Required work:
Return all lines from the listing below in which "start" appears.

Data:

——————

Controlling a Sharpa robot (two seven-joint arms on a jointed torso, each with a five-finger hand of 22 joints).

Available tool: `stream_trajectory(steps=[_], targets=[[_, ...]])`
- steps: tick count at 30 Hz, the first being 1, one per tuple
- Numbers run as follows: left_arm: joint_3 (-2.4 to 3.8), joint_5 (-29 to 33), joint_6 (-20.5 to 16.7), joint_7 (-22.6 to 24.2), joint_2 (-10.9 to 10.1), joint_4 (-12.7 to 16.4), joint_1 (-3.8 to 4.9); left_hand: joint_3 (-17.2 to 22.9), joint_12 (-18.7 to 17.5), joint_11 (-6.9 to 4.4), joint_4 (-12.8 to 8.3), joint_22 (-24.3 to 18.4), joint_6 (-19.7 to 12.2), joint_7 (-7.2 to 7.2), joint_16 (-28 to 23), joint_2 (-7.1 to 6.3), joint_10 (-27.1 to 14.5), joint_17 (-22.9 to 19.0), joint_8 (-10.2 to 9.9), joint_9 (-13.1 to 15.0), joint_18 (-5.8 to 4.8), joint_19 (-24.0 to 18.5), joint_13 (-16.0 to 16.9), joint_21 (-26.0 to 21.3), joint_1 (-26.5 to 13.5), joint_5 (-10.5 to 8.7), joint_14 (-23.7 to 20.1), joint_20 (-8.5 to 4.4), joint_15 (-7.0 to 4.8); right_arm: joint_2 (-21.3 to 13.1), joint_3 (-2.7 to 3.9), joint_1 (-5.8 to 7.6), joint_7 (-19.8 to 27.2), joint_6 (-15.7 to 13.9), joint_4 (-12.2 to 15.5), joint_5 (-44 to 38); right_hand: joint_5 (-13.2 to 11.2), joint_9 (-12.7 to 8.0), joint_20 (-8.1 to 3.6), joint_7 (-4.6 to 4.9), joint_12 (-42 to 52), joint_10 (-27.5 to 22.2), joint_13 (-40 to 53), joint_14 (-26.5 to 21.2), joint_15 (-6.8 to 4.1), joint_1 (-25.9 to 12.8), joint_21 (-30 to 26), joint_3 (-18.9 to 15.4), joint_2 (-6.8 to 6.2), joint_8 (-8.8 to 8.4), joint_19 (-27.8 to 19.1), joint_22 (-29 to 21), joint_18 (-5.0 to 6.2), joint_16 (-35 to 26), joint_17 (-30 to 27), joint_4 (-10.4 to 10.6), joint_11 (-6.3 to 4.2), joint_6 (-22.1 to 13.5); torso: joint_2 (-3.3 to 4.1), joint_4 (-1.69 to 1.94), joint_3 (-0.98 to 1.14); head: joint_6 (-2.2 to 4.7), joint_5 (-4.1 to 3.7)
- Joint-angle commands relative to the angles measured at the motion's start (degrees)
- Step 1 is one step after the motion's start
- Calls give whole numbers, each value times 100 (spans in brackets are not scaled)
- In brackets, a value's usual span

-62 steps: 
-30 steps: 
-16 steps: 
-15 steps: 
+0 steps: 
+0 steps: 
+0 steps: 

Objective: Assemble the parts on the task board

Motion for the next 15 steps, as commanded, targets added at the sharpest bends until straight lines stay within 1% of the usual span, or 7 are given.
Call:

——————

The completed task:
- Joint-angle commands relative to the angles measured at the motion's start (degrees)
- Step 1 is one step after the motion's start

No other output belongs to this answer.